Personal information
- Born: July 19, 1978 (age 48) Columbia, South Carolina, U.S.

Career information
- Position: Wide receiver
- High school: Wagener-Salley (SC)
- College: Furman (1996–1999)
- NFL draft: 2000: 7th round, 207th overall pick

Career history

Playing
- Kansas City Chiefs (2000)*; New York Jets (2000); Indianapolis Colts (2001); St. Louis Rams (2003);
- * Offseason or practice squad member only

Coaching
- Furman (2004–2007) Tight ends coach & special teams coordinator; Vanderbilt (2008–2009) Running backs coach & special teams coordinator; Vanderbilt (2010) Co-offensive coordinator & running backs coach; Air Force (2011) Running backs coach; NC State (2012) Running backs coach & tight ends coach; NC State (2013–2015) Running backs coach; NC State (2016–2018) Assistant head coach & running backs coach; NC State (2019) Co-offensive coordinator & running backs coach; South Carolina (2020) Running backs coach; Atlanta Falcons (2021) Running backs coach; Virginia (2022–present) Offensive coordinator & tight ends coach;

= Desmond Kitchings =

American football player and coach (born 1978)

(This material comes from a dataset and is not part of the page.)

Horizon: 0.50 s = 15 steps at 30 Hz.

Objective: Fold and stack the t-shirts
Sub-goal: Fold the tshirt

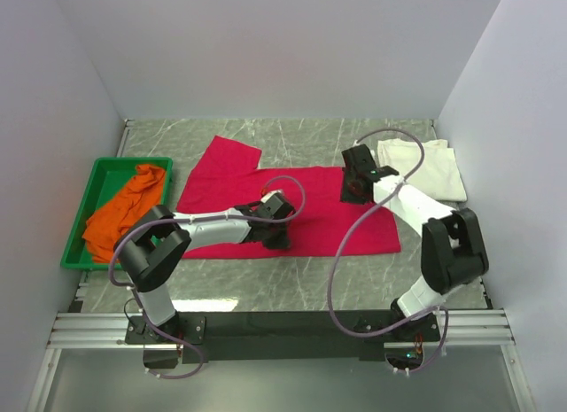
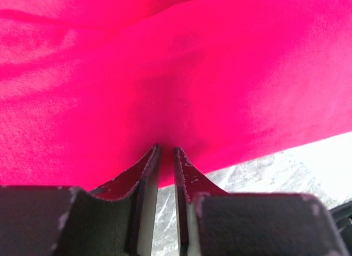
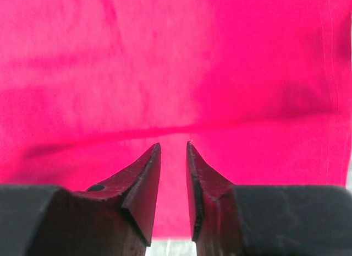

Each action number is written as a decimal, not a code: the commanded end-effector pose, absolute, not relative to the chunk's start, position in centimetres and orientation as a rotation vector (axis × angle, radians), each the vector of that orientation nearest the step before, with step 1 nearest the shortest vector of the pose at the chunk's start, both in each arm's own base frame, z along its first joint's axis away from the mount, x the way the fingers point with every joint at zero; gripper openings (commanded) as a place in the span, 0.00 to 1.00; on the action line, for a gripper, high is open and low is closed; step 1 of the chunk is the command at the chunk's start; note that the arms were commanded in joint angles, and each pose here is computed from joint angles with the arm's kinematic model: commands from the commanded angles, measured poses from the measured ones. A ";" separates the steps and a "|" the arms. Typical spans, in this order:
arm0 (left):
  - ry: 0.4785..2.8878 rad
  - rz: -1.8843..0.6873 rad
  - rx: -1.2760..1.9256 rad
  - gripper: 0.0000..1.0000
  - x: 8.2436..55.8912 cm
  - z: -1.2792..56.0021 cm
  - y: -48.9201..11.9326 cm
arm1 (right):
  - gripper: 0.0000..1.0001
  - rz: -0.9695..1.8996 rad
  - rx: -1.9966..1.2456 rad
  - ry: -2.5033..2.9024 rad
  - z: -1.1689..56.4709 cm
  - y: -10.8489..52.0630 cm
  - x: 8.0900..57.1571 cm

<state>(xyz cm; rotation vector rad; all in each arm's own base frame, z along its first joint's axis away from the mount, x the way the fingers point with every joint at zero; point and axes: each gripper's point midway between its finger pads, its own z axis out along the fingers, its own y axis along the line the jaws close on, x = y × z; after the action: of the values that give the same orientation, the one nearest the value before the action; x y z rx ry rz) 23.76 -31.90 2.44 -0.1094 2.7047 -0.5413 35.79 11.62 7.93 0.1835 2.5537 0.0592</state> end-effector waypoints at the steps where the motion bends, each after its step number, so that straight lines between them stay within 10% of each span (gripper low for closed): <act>1: 2.739 -0.578 -0.041 0.23 22.7 3.0 -32.9 | 0.33 0.130 0.220 2.515 9.9 11.4 34.0; 15: 2.464 -0.550 -0.349 0.35 31.8 11.3 -25.2 | 0.46 0.327 0.666 2.522 5.4 5.2 28.0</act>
<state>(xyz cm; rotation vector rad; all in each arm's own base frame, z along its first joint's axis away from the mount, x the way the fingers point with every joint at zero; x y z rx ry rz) 29.07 -27.44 10.98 -0.3120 2.5033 -0.6239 28.17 4.99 5.32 0.5716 2.5792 0.1995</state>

Desmond "Des" Kitchings (born July 19, 1978) is an American football coach and former wide receiver who is currently the offensive coordinator for the Virginia Cavaliers.

== Playing career ==
Kitchings played as a receiver/return specialist at Furman University. He averaged 29.3 yards per kick return and set a school record of four kick returns for touchdowns. Kitchings was selected by the Kansas City Chiefs in the 2000 NFL draft, but never played in the pro leagues.

== Coaching career ==
Kitchings began his coaching career at Furman, working as the tight ends coach and special teams coordinator from 2004 to 2007. He then spent 3 seasons coaching at Vanderbilt serving one of them as the offensive coordinator. After spending 2011 at Air Force, he went on to coach 8 seasons at NC State. In 2020 he served as the running backs coach for South Carolina. In 2021 he was named the running backs coach for the Atlanta Falcons. After week 17 of Kitching's first year with the Falcons, it was announced that he would become the offensive coordinator for the Virginia Cavaliers.